- **Assigned task**
Starting at the line below holding "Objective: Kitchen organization" and stopping at the line holding "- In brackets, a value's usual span", print every line exactly, both ends included, and leave the rest out.

- **Data extracted from a collection**

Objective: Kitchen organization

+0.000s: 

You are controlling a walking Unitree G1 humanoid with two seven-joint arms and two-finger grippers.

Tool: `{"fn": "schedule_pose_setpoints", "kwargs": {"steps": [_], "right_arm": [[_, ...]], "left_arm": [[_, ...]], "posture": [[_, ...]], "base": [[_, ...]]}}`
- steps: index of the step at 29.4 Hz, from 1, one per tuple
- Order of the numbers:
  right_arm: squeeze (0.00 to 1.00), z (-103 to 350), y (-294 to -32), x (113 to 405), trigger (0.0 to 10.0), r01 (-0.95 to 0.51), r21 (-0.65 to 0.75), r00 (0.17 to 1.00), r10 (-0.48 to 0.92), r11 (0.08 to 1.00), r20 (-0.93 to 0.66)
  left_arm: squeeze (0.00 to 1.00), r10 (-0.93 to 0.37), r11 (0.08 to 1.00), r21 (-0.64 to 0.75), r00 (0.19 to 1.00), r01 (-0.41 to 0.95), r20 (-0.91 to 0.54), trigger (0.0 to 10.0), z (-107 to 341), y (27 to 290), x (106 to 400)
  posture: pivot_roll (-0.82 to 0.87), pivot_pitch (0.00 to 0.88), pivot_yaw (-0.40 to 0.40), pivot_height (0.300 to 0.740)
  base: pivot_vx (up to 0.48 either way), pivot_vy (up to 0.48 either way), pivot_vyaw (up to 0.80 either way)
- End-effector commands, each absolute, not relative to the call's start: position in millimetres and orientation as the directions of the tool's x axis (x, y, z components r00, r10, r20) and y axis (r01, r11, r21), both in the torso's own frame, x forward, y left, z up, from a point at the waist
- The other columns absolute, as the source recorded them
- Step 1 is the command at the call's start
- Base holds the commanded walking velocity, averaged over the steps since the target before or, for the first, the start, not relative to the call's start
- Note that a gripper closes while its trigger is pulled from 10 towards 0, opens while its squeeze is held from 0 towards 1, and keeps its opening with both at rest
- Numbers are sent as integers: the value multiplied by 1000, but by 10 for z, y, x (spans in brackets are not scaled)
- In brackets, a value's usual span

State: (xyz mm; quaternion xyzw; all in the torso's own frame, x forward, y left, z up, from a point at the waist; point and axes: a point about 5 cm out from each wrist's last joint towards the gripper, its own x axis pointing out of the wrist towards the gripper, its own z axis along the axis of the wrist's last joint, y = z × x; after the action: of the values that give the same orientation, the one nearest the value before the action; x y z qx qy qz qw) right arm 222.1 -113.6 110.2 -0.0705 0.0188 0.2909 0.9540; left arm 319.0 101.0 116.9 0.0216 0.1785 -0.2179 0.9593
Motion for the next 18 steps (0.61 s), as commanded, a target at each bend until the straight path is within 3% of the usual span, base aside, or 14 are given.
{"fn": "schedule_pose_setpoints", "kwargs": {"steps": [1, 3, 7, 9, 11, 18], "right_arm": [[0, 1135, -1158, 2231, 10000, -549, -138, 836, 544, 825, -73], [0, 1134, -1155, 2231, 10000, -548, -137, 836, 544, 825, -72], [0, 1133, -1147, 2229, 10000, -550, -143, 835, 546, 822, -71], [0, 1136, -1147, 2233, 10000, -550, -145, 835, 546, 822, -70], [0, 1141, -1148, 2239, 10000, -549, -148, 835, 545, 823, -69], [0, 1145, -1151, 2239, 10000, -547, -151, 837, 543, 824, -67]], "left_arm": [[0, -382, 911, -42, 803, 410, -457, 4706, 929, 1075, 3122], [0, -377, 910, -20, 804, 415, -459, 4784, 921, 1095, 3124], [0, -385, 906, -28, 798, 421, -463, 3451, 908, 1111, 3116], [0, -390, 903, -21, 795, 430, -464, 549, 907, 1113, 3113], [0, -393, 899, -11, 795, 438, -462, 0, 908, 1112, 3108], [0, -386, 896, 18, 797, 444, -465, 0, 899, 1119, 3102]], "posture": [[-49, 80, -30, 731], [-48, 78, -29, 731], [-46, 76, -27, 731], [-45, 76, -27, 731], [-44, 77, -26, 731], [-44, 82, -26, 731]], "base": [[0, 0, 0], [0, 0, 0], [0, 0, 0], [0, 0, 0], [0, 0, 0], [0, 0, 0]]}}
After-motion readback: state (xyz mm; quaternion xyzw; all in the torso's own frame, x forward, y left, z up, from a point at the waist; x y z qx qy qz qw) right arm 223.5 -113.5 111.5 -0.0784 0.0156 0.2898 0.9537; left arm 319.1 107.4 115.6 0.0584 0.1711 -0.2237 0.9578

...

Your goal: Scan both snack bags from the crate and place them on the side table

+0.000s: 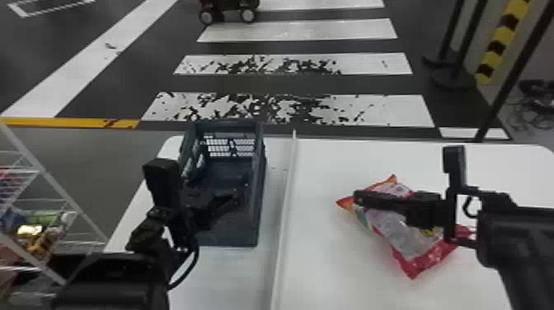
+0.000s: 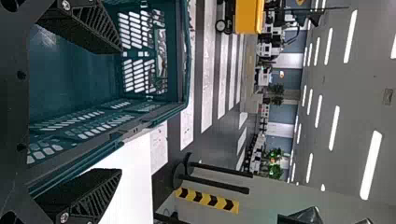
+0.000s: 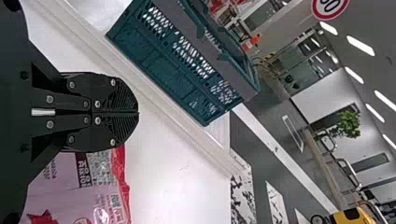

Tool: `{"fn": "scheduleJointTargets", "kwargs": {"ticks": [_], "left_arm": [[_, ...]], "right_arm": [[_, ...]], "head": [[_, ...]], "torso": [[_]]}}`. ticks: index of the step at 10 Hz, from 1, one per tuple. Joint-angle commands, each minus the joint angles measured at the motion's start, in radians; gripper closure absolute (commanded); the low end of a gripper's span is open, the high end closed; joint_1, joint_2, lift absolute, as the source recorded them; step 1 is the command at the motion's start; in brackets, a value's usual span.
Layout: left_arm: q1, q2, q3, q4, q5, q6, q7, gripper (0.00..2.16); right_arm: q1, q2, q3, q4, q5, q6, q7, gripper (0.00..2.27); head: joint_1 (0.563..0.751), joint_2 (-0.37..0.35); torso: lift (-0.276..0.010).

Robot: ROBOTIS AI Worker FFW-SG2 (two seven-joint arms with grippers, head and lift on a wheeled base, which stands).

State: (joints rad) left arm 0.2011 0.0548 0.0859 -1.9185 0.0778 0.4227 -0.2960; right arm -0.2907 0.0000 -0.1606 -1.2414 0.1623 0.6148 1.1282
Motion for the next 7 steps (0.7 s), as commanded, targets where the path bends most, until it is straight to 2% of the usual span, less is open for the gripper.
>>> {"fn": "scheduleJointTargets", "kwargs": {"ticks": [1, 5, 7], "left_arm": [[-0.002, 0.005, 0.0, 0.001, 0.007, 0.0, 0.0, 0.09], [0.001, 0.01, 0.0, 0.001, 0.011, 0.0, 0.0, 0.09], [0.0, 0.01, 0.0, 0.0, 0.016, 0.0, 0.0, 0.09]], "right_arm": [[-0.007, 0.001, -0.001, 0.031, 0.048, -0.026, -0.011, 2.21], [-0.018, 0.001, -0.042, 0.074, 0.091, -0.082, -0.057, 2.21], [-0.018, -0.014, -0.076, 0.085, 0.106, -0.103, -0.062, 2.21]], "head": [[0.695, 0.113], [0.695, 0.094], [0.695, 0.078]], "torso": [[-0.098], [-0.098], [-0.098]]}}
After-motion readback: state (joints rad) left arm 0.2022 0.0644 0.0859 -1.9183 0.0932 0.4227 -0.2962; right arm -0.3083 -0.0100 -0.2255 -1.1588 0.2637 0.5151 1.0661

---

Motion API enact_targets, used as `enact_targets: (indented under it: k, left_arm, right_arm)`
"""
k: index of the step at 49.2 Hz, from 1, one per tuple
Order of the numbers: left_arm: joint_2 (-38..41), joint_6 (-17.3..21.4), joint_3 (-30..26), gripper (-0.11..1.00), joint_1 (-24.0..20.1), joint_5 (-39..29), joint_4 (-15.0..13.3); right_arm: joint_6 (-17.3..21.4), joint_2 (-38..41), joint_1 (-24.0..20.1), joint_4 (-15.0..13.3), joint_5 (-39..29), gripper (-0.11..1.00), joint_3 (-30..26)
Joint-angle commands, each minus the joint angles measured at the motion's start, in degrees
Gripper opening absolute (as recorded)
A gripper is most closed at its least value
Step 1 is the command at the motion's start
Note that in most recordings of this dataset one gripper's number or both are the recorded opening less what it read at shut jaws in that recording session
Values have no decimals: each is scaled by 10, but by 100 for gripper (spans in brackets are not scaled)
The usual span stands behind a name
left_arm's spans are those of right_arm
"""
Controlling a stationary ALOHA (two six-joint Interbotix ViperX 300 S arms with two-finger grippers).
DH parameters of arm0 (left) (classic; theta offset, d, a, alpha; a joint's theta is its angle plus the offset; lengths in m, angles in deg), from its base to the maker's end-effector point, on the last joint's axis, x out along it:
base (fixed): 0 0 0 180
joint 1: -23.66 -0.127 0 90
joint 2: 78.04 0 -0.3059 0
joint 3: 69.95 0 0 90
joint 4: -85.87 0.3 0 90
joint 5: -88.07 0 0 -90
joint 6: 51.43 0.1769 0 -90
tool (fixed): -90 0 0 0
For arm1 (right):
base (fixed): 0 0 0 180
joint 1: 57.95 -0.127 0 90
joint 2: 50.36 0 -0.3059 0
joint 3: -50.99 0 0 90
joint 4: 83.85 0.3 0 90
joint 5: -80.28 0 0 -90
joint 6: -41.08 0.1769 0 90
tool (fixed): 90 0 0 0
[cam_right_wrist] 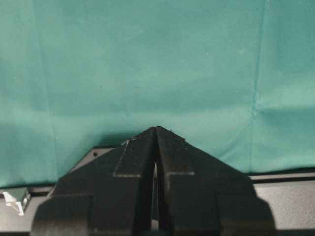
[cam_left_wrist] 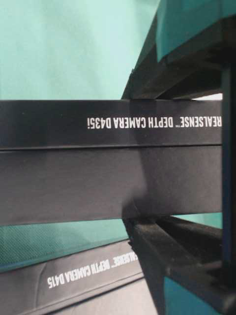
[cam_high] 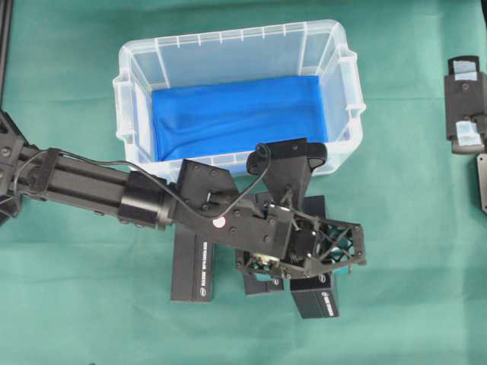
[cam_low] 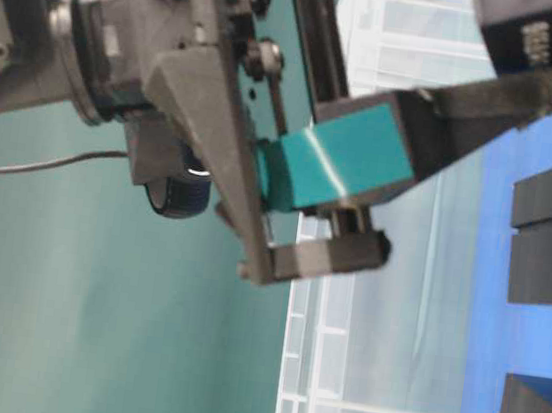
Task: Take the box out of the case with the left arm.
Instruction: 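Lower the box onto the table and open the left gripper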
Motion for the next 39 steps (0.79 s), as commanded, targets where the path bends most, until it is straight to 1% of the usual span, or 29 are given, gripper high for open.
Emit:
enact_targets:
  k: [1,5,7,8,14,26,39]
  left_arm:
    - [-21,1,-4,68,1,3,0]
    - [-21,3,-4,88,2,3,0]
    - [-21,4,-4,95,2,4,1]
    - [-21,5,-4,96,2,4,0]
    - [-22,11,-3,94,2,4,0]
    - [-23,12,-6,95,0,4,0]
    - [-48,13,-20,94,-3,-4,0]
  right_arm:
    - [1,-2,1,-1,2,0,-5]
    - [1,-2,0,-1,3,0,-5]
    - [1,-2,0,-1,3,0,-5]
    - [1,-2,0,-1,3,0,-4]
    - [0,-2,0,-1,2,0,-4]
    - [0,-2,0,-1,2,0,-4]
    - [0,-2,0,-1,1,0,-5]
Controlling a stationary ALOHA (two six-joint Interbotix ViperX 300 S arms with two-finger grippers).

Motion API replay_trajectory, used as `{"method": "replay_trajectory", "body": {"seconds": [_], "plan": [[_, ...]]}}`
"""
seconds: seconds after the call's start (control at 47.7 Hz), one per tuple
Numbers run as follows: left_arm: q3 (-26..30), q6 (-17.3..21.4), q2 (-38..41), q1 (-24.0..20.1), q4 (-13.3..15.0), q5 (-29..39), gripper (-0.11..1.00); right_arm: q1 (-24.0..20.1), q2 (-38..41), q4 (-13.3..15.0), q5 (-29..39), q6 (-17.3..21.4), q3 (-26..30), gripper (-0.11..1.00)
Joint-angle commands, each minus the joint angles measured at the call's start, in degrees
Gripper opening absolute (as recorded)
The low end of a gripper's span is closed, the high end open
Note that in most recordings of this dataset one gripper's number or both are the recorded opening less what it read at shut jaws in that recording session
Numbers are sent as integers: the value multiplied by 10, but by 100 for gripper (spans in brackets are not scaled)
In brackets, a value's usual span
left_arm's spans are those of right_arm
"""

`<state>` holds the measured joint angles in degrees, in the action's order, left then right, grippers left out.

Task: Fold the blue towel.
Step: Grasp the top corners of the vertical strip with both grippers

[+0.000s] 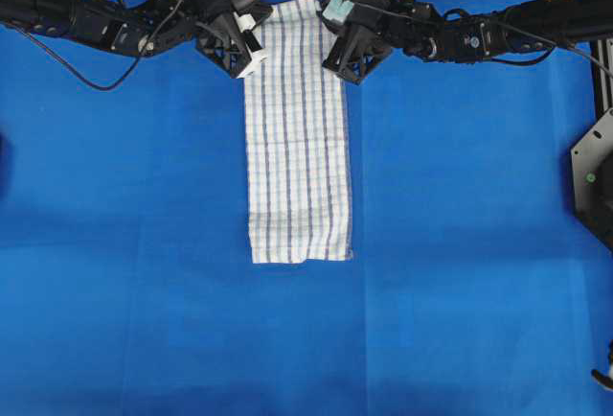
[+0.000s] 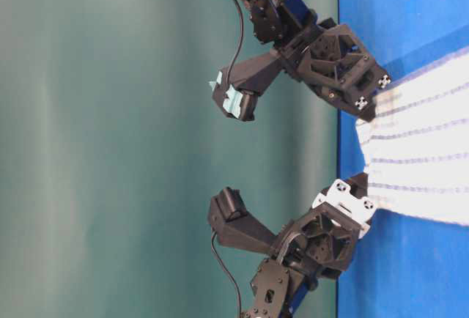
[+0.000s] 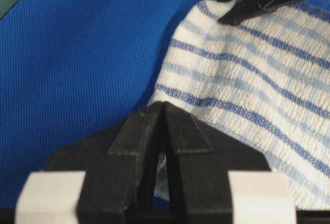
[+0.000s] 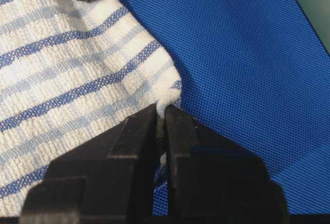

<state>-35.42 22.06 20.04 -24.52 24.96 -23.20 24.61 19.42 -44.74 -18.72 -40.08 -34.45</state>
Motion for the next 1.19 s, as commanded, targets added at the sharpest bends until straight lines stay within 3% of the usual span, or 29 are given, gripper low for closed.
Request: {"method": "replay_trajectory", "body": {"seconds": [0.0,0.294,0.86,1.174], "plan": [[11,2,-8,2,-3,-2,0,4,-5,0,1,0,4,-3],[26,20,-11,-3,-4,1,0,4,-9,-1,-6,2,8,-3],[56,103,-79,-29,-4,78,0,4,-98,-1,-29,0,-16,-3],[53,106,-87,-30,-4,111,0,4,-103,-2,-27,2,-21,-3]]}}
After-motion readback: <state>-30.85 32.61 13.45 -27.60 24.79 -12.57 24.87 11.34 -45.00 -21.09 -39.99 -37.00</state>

- **Answer for this exercise**
Objective: Kitchen organization

+0.000s: 

You are controlling a walking Unitree G1 humanoid with two seven-joint arms and two-finger grippers.

Tool: `{"fn": "schedule_pose_setpoints", "kwargs": {"steps": [_], "right_arm": [[_, ...]], "left_arm": [[_, ...]], "posture": [[_, ...]], "base": [[_, ...]]}}`
- steps: index of the step at 29.4 Hz, from 1, one per tuple
- Order of the numbers:
  right_arm: squeeze (0.00 to 1.00), z (-103 to 350), y (-294 to -32), x (113 to 405), trigger (0.0 to 10.0), r01 (-0.95 to 0.51), r21 (-0.65 to 0.75), r00 (0.17 to 1.00), r10 (-0.48 to 0.92), r11 (0.08 to 1.00), r20 (-0.93 to 0.66)
  left_arm: squeeze (0.00 to 1.00), r10 (-0.93 to 0.37), r11 (0.08 to 1.00), r21 (-0.64 to 0.75), r00 (0.19 to 1.00), r01 (-0.41 to 0.95), r20 (-0.91 to 0.54), trigger (0.0 to 10.0), z (-107 to 341), y (27 to 290), x (106 to 400)
  posture: pivot_roll (-0.82 to 0.87), pivot_pitch (0.00 to 0.88), pivot_yaw (-0.40 to 0.40), pivot_height (0.300 to 0.740)
  base: pivot_vx (up to 0.48 either way), pivot_vy (up to 0.48 either way), pivot_vyaw (up to 0.80 either way)
- End-effector commands, each absolute, not relative to the call's start: position in millimetres and orientation as the directions of the tool's x axis (x, y, z components r00, r10, r20) and y axis (r01, r11, r21), both in the torso's own frame, x forward, y left, z up, from a point at the waist
- The other columns absolute, as the source recorded them
- Step 1 is the command at the call's start
- Base holds the commanded walking velocity, averaged over the steps since the target before or, for the first, the start, not relative to the call's start
- Note that a gripper closes while its trigger is pulled from 10 towards 0, opens while its squeeze is held from 0 towards 1, and keeps its opening with both at rest
- Numbers are sent as integers: the value multiplied by 1000, but by 10 for z, y, x (spans in brackets are not scaled)
- In brackets, a value's usual span

There's nothing more to this exercise.